Yoshino spent his entire non-academic career at Asahi Kasei Corporation. Immediately after graduating with his master's degree in 1972, Yoshino began working at Asahi Kasei. He began work in the Kawasaki Laboratory in 1982 and was promoted to manager of product development for ion batteries in 1992. In 1994, he became manager of technical development for the LIB manufacturer A&T Battery Corp., a joint venture company of Asahi Kasei and Toshiba. Asahi Kasei made him a fellow in 2003 and, in 2005, general manager of his own laboratory. Since 2017, he has been a professor at Meijo University and his status at Asahi Kasei has changed to honorary fellow.
Research
In 1981 Yoshino began research on rechargeable batteries using polyacetylene. Polyacetylene is the electroconductive polymer discovered by Hideki Shirakawa, who later would be awarded the Nobel Prize in Chemistry for its discovery. In 1983 Yoshino fabricated a prototype rechargeable battery using lithium cobalt oxide as cathode and polyacetylene as anode. This prototype, in which the anode material itself contains no lithium, and lithium ions migrate from the LiCoO cathode into the anode during charging, was the direct precursor to the modern lithium-ion battery.
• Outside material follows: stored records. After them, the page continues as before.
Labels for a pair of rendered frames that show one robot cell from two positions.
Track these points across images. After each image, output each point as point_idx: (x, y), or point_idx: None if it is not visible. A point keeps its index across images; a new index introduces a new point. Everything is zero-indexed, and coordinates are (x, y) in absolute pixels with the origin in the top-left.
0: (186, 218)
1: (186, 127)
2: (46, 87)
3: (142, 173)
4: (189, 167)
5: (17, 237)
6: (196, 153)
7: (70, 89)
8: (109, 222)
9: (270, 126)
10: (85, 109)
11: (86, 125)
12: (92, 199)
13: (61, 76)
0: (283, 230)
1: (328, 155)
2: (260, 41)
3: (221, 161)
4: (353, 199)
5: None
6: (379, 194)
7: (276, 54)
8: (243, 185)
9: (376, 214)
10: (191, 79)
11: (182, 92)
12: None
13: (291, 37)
Polyacetylene had low real density which meant high capacity required large battery volume, and also had problems with instability, so Yoshino switched to carbonaceous material as anode and in 1985 fabricated the first prototype of the LIB and received the basic patent. This was the birth of the current lithium-ion battery. The LIB in this configuration was commercialized by Sony in 1991 and by A&T Battery in 1992. Yoshino described challenges and history of the invention process in a book chapter from 2014. Yoshino discovered that carbonaceous material with a certain crystalline structure was suitable as anode material, and this is the anode material that was used in the first generation of commercial LIBs. Yoshino developed the aluminum foil current collector which formed a passivation layer to enable high cell voltage at low cost, and developed the functional separator membrane and the use of a positive temperature coefficient device for additional safety. The LIB's coil-wound structure was conceived by Yoshino to provide large electrode surface area and enable high current discharge despite the low conductivity of the organic electrolyte. In 1986 Yoshino commissioned the manufacture of a batch of LIB prototypes. Based on safety test data from those prototypes, the United States Department of Transportation issued a letter stating that the batteries were different from the metallic lithium battery.